Thread: Better alternative for Primary Key then serial??

Better alternative for Primary Key then serial??

From
pilzner
Date:
Hi - I'm new to PostGres, but have used MSSQL for about a year. I'm going
through the documentation, but after reading about serials have a lot of
worries about keeping referential integrity in place and other things.
Specifically, here are a few scenarios:

a.)
CREATE TABLE TestTable (
TestID SERIAL NOT NULL PRIMARY KEY,
TestData varchar(20) NOT NULL
);

INSERT INTO TestTable(TestData) VALUES ('Data1');
INSERT INTO TestTable(TestData) VALUES ('Data2');
INSERT INTO TestTable(TestData) VALUES ('Data3');

UPDATE TestTable SET TestID = 10 WHERE TestID = 1;


Ok, red flag for me right here. The above works just fine. Granted, if
another table referenced the row w/ TestID = 1, it should violate foreign
key constraints and error out.

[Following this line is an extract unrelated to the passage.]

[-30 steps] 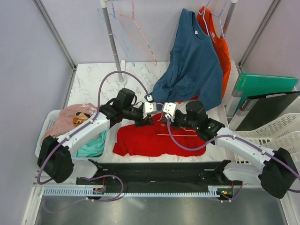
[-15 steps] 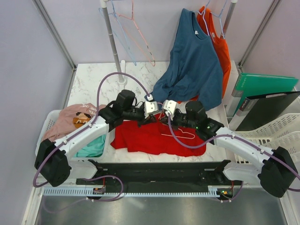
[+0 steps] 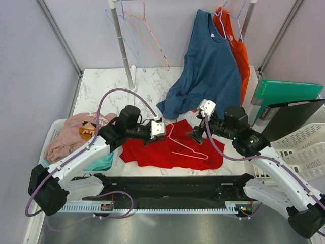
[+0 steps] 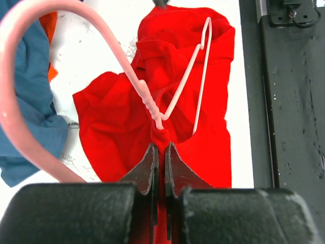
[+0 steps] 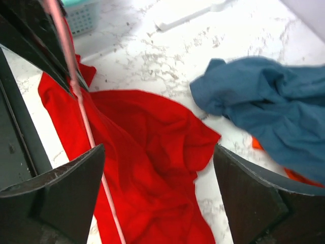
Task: Place the t-shirt on the hanger
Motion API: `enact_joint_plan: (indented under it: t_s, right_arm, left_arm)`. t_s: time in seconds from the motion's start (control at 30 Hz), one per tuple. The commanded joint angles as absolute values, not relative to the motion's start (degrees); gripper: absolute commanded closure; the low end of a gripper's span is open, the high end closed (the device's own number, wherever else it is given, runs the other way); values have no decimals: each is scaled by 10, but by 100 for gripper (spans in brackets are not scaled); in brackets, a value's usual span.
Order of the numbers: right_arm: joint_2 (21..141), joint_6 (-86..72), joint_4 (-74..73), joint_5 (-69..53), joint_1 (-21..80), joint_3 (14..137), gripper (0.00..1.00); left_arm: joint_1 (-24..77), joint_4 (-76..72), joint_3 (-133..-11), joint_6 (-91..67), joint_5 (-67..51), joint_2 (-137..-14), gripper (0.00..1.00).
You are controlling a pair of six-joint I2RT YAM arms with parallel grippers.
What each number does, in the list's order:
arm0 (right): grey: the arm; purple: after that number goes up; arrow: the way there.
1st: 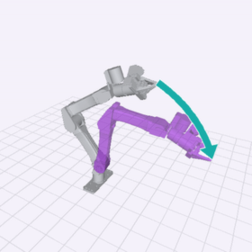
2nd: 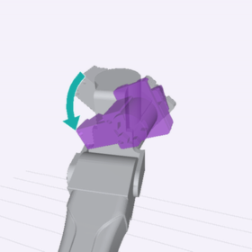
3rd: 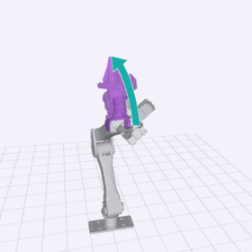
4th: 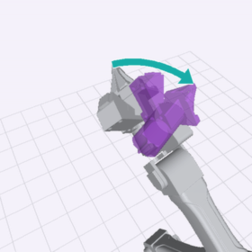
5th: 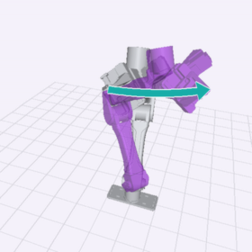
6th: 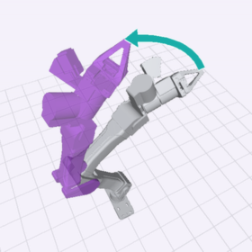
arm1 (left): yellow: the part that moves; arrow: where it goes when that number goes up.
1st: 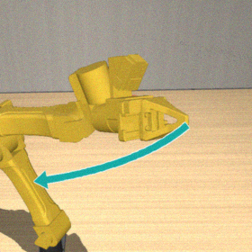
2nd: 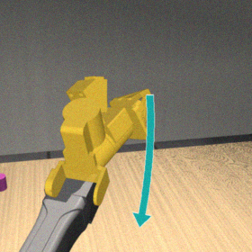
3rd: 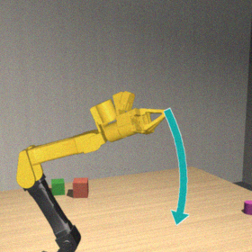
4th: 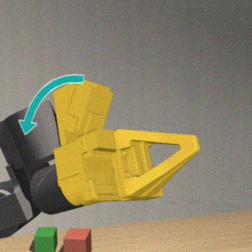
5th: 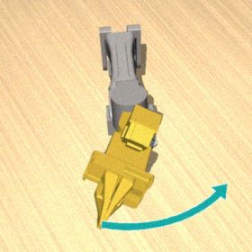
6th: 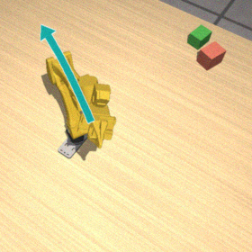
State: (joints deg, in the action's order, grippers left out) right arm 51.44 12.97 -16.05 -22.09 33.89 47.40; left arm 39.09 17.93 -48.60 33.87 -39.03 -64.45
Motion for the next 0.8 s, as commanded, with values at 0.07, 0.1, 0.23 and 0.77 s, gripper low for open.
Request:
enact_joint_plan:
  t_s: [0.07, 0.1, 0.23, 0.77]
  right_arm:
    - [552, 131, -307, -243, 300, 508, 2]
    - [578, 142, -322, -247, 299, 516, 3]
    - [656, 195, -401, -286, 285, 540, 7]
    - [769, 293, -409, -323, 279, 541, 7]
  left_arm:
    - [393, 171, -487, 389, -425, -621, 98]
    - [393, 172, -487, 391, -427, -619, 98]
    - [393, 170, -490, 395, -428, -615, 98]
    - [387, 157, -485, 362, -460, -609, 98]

However, with the use of serial, this is
going to run into another problem, down the road right?? Demonstrated here:

b.)
CREATE TABLE TestTable2 (
TestID SERIAL NOT NULL PRIMARY KEY,
TestData varchar(20) NOT NULL
);

INSERT INTO TestTable2(TestID, TestData) VALUES (1, 'DataData');

INSERT INTO TestTable(TestData) VALUES ('NextData');
--duplicate key violation occurs

INSERT INTO TestTable(TestData) VALUES ('NextData');
--Works fine

To phrase what happens, the next number from serial is '1', but that number
was already explicitly entered. The next call works, because the next serial
number is '2'. Ideally, the first insert would -never- happen and TestID
wouldn't ever be explicitly given a value, but if it were, its a guaranteed
error down the road some ways.

Does stuff like this cause any aches and pains to developers out there, or
do I just need to get in a new mindset??? Also, is there a way to be sure
the primary key is *ONLY* ever given a value by serial, and not subject to
updates???

Thanks,




--
View this message in context:
http://www.nabble.com/Better-alternative-for-Primary-Key-then-serial---tp14289409p14289409.html
Sent from the PostgreSQL - general mailing list archive at Nabble.com.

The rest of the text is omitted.